Trying to convey that message is one of the motivations behind the decision to embrace the media in an attempt to give the public an understanding of the justice system and how important a role barristers play.
The new five-part series Barristers was filmed over 15 months and features 14 barristers as they consult with and advise their clients in preparation for a wide variety of cases involving personal injuries, criminal cases, employment issues and family law.
The documentary reveals a huge rise in the number of cases in the latter aspect of the law, where court cases are never publicised because of the need for confidentiality of the children involved – some 7,700 of whom relied on the courts last year to sort out their living arrangements.
Barrister Orla McGahan has been involved in 1,700 family law cases during nine years at the bar. She tells the documentary that most people imagined that the worst thing that could happen in a court proceeding would be going to jail, but for parents losing their children would be even worse.
The documentary also shows how barristers' jobs aren't nine to five.
Frank O'Donoghue QC is seen working on a case at his home at 11.30pm after a full day in court in readiness for more proceedings the next day.
Mr Mulholland said: "It's all-consuming. During a bigger case you have to put your life on hold, sometimes for weeks at a time. I've had cancelled weekends, cancelled holidays, but it is a vocation.
"I know it sounds a bit corny but it's all about a strong sense of wanting to get justice for people. I did a law degree as a stepping stone to becoming a fighter pilot, but once I saw barristers in action in the courts I was hooked."
Northern Ireland has 720 barristers.
Between them and solicitors – whose differing roles are explained in the documentary – legal practitioners are involved in 90,000 cases here every year.
The documentary makers aim to show the public – the vast majority of whom never encounter a barrister in their lives – the human side of the profession beneath the wigs and gowns.
"This series reveals a world that many of us have never seen," said Kelda Crawford McCann, the producer/director of Barristers – which also goes behind the scenes for the first time into the inner sanctum of the Bar Library in Chichester Street, where barristers are based.

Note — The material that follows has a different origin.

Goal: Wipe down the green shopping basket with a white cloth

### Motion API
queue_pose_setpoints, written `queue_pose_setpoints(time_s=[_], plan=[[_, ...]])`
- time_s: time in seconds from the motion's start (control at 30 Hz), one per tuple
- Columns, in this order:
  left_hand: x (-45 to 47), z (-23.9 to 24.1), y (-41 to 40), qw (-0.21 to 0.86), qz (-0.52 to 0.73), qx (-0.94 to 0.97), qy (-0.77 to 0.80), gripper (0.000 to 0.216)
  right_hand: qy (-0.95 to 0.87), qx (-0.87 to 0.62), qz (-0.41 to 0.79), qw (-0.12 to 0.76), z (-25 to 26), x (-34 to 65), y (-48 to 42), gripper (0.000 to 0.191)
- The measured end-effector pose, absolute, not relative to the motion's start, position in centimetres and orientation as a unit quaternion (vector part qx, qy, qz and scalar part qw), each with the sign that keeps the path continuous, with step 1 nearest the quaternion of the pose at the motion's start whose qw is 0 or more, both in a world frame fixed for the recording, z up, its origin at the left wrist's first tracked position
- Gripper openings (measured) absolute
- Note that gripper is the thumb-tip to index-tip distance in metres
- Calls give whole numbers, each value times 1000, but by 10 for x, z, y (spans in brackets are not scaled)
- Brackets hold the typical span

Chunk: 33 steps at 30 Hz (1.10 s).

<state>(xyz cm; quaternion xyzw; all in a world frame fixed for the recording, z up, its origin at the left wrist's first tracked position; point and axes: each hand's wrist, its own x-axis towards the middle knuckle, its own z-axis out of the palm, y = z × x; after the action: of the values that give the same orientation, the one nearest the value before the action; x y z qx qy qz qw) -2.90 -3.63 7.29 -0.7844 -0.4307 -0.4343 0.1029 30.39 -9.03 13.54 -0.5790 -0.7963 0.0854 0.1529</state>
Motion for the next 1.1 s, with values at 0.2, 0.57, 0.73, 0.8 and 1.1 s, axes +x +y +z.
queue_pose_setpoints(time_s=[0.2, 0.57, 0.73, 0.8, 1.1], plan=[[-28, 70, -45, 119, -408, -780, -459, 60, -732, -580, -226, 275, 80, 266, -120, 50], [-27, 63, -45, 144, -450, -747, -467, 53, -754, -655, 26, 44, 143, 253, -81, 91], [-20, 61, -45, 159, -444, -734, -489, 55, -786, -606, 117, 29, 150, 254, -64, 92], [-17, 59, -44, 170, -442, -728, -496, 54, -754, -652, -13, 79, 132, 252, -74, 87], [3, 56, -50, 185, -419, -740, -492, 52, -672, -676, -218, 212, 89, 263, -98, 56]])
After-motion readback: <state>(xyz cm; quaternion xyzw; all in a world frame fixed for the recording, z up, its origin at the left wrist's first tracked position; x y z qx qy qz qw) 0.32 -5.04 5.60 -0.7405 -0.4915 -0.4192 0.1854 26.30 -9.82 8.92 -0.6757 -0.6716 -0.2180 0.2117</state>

Cameras are banned from courts here but in a later episode, the documentary will follow one case from Northern Ireland to the Supreme Court in London, where filming is allowed.
Mr Mulholland said he believed the programme breaks important new ground.
"The public are entitled to be properly informed about the important and independent role we play in the justice system," he said.
It's a series which couldn't have been made at the height of the Troubles, when barristers were prosecuting and defending men and women charged with some of the most notorious atrocities in Northern Ireland.
Mr Mulholland said: "A lot of brave people, at their own personal cost, were prepared to take on the high-profile, difficult and demanding cases and arguing very unpopular views, and doing it impartially, objectively and professionally without fear or favour."
The age-old question for defence barristers, of course, has always been about how they can reconcile their consciences with representing people accused of heinous offences.
Mr Mulholland said: "I still get asked that all the time but I say I'm not there to judge if someone is guilty or innocent. That's a matter for the judge and jury."